Your assignment: The lines to return are those below that contain the word "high".

Provided records:
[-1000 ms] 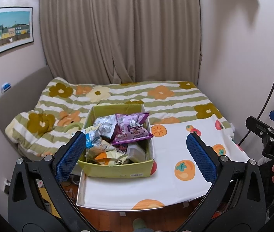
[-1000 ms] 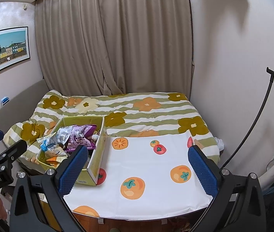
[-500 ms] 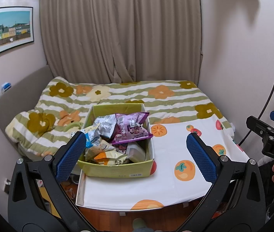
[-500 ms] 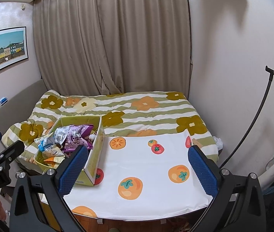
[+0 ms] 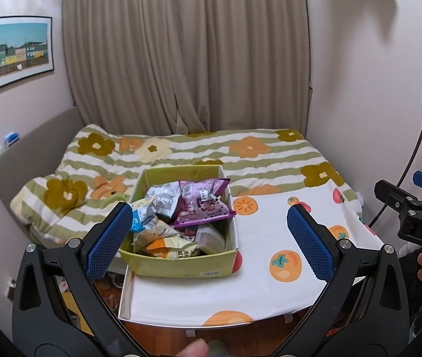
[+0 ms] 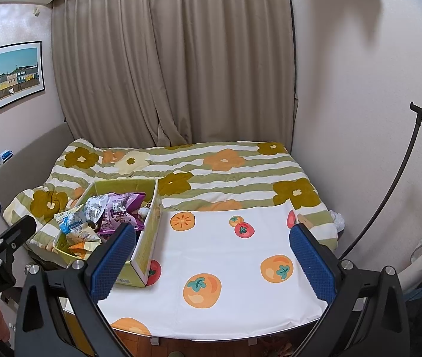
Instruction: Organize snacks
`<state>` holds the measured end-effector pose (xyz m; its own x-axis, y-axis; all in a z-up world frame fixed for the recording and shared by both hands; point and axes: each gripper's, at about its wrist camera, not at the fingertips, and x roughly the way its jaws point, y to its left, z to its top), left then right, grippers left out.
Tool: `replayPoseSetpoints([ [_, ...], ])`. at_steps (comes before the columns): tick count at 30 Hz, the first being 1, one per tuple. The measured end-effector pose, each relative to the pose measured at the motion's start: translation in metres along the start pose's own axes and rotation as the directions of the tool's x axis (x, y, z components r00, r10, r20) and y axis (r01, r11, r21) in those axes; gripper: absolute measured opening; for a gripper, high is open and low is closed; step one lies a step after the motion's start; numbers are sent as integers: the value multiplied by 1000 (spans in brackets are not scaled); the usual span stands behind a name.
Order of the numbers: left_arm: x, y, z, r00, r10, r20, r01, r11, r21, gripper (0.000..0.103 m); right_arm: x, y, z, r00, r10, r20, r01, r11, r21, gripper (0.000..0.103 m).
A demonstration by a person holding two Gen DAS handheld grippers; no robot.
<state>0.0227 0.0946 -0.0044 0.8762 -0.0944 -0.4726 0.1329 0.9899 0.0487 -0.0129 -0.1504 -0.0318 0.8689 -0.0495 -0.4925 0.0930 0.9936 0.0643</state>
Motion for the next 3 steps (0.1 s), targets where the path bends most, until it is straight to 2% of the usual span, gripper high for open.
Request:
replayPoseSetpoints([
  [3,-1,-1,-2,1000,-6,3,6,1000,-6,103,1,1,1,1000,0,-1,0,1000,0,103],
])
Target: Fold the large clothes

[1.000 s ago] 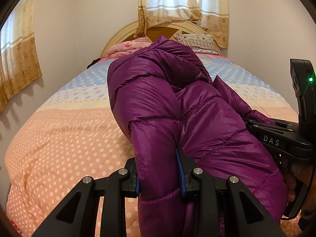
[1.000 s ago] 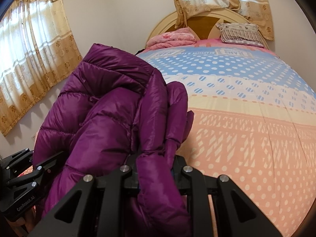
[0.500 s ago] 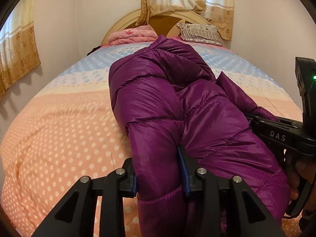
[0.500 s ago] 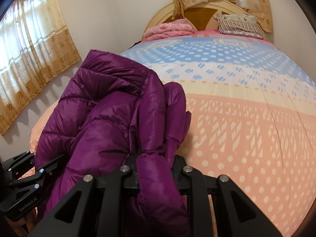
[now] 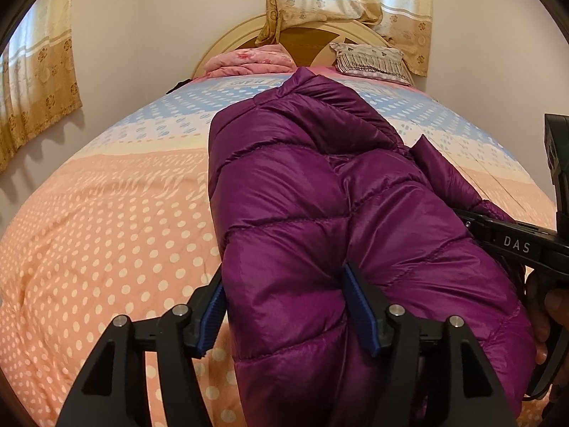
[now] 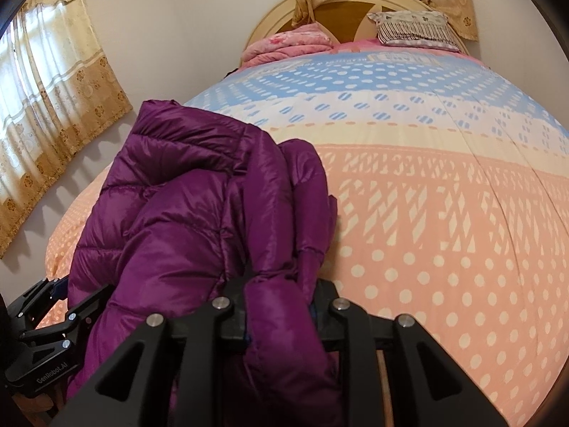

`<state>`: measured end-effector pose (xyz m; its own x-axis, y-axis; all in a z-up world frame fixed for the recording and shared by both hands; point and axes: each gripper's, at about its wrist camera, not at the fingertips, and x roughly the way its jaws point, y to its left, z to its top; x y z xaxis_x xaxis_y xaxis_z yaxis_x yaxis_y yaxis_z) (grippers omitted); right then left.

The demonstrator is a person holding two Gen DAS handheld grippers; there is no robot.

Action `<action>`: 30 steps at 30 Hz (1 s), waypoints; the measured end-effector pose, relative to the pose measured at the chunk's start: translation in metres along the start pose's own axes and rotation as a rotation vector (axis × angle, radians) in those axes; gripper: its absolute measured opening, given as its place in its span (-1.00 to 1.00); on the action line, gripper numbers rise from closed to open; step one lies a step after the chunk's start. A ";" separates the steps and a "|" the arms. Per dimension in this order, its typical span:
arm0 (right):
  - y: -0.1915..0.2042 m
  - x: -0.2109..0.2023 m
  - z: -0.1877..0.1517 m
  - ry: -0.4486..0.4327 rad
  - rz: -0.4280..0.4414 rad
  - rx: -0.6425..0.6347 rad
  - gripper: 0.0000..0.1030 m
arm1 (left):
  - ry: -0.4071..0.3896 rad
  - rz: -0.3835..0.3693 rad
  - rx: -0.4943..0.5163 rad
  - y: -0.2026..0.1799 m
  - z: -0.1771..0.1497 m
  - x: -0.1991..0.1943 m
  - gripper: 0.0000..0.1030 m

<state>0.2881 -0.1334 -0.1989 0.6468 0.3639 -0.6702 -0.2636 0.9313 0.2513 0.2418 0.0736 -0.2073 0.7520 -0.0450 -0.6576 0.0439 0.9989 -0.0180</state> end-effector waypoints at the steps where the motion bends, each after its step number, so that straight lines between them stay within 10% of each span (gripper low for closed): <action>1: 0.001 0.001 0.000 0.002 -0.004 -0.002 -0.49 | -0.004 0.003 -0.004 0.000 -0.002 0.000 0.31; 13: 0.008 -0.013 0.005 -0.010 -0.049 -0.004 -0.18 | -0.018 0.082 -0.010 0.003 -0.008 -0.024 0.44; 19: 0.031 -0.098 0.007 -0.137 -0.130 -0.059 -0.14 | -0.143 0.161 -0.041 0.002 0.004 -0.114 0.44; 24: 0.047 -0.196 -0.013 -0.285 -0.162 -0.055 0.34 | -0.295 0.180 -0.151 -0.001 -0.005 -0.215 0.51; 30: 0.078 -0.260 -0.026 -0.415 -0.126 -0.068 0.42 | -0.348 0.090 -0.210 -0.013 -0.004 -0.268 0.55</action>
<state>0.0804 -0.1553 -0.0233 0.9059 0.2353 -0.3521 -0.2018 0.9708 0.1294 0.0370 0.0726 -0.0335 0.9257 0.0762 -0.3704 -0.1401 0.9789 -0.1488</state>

Your response:
Tool: `replayPoseSetpoints([ [_, ...], ])`. at_steps (comes before the columns): tick count at 30 Hz, the first being 1, one per tuple. The measured end-effector pose, each relative to the pose measured at the motion's start: translation in metres along the start pose's own axes and rotation as the directions of the tool's x axis (x, y, z components r00, r10, r20) and y axis (r01, r11, r21) in those axes; gripper: absolute measured opening; for a gripper, high is open and low is closed; step one lies a step after the motion's start; numbers are sent as integers: the value multiplied by 1000 (spans in brackets are not scaled); the usual span stands behind a name.
Motion for the next 3 steps (0.1 s), targets where the path bends most, until it is straight to 2% of the usual span, gripper high for open.

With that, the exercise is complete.